Dimethyl disulfide (DMDS) is an organic chemical compound with the molecular formula CH3SSCH3. It is a flammable liquid with an unpleasant, garlic-like odor resembling that of "leaking gas". The compound is colorless, although impure samples often appear yellowish.

==Occurrence and synthesis==
Dimethyl disulfide is widespread in nature. It is emitted by bacteria, fungi, plants, and animals. Along with dimethyl sulfide and dimethyl trisulfide, it has been confirmed as volatile compounds given off by the fly-attracting plant known as dead-horse arum (Helicodiceros muscivorus). These flies are attracted to the odor resembling that of fetid meat, and thus help pollinate this plant. The James Webb Space Telescope has possibly detected evidence of DMDS in the atmosphere of the exoplanet K2-18b.

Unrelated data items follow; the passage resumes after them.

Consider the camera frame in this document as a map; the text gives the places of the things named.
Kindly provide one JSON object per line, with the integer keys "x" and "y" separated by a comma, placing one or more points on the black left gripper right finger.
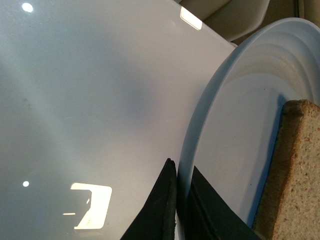
{"x": 209, "y": 217}

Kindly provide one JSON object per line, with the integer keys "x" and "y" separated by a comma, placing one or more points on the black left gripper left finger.
{"x": 157, "y": 218}

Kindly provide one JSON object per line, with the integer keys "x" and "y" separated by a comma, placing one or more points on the light blue plate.
{"x": 231, "y": 135}

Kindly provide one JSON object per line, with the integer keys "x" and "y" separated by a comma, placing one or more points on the brown bread slice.
{"x": 289, "y": 207}

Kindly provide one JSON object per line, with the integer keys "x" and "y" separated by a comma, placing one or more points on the beige chair centre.
{"x": 231, "y": 19}

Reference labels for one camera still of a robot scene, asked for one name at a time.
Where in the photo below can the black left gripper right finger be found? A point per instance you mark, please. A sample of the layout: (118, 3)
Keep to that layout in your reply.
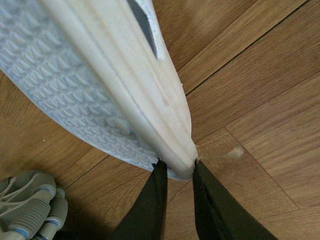
(218, 215)

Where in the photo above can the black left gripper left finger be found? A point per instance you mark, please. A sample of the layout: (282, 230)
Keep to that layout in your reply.
(146, 218)

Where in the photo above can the light blue slipper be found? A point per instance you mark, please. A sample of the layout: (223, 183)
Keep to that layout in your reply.
(101, 70)

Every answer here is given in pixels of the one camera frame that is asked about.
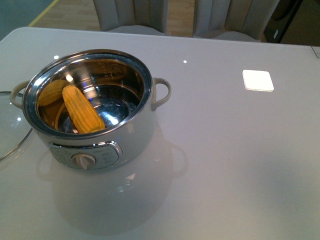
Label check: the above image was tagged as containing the glass pot lid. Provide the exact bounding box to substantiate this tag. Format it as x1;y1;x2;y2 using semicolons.
0;91;32;161

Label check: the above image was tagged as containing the beige upholstered chair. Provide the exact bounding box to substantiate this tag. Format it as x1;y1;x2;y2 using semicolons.
192;0;279;42
93;0;168;36

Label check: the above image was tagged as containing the table corner label sticker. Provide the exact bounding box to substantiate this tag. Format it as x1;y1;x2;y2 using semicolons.
311;46;320;59

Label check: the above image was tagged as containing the white electric cooking pot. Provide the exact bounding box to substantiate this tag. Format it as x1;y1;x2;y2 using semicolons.
10;49;172;170

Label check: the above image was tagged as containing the black washing machine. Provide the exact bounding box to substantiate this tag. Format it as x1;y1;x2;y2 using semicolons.
264;0;303;43

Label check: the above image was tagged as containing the left beige upholstered chair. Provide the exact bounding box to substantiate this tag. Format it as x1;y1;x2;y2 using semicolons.
93;0;168;36

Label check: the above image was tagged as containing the yellow corn cob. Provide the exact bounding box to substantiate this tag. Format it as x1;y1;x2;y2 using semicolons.
62;85;106;134

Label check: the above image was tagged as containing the right beige upholstered chair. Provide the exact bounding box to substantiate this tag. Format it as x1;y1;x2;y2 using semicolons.
192;0;279;42

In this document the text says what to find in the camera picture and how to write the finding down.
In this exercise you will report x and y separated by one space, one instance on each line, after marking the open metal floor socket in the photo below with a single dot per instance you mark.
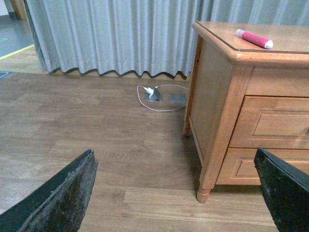
157 96

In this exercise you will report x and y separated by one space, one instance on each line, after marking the wooden drawer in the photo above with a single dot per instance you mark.
238 167
272 122

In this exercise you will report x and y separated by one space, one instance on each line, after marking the white charger plug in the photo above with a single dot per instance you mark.
149 90

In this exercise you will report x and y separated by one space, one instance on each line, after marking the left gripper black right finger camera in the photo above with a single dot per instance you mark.
285 190

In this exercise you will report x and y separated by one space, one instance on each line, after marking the pink marker with clear cap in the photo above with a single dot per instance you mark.
255 39

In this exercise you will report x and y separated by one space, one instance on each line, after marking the wooden top drawer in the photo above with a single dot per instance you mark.
272 122

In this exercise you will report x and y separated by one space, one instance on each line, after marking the wooden bottom drawer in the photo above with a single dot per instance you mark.
238 167

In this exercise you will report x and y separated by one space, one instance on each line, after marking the closed metal floor plate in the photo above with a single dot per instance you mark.
177 98

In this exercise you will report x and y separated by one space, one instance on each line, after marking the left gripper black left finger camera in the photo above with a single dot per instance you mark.
58 205

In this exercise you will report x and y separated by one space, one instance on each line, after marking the wooden dresser cabinet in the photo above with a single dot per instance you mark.
227 69

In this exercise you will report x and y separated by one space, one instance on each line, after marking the grey pleated curtain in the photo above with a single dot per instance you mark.
154 36

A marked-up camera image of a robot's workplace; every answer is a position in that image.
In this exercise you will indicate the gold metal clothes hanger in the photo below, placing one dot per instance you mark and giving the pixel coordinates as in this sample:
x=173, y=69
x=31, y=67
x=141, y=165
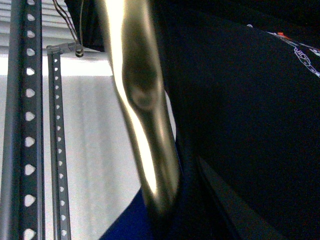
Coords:
x=129, y=36

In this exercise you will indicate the far perforated metal upright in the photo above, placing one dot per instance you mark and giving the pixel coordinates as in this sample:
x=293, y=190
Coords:
x=59, y=173

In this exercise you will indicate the black printed t-shirt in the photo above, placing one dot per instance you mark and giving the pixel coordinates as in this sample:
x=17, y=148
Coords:
x=243, y=79

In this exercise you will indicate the perforated metal upright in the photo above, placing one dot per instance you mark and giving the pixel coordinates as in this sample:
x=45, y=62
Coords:
x=22, y=196
x=59, y=173

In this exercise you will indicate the blue garment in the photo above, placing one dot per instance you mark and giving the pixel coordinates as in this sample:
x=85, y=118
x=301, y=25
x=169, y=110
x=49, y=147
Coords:
x=135, y=223

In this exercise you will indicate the near perforated metal upright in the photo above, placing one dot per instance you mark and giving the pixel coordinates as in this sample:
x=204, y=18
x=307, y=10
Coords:
x=22, y=196

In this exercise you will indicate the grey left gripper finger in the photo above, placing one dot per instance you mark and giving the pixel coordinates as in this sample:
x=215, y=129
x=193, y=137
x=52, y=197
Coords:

DMDS can be produced by the oxidation of methanethiol, e.g. with iodine:
2 CH3SH + I2 → CH3SSCH3 + 2 HI

==Chemical reactions==
Important reactions include chlorination giving methanesulfenyl chloride (CH3SCl), methanesulfinyl chloride (CH3S(O)Cl), and methanesulfonyl chloride (CH3SO2Cl) as well as oxidation with hydrogen peroxide or peracetic acid giving the thiosulfinate compound, methyl methanethiosulfinate (CH3S(O)SCH3).

==Uses==
DMDS is used as a food additive in onion, garlic, cheese, meats, soups, savory flavors, and fruit flavors. Industrially, DMDS is used in oil refineries as a sulfiding agent. It is also an effective soil fumigant in agriculture, registered in many states in the U.S. as well as globally. In this capacity, It is an important alternative in replacing methyl bromide, which is being phased out. However, it is less effective than the former. This pesticide is marketed as "Paladin" by Arkema.

===Industrial use===
DMDS is used to prepare catalysts for hydrodesulfurization, because of its high sulfur content and low decomposition temperature. Refineries use it instead of other sulfur spiking agents for catalyst sulfiding because it has more sulfur per pound than dimethyl sulfide (DMS) or di-tert-butyl polysulfide (TBPS). Once injected to a hydrotreater or hydrocracker, it decomposes to form H_{2}S. The H_{2}S reacts with the metal oxides on the catalyst, converting them to the active metal sulfide form.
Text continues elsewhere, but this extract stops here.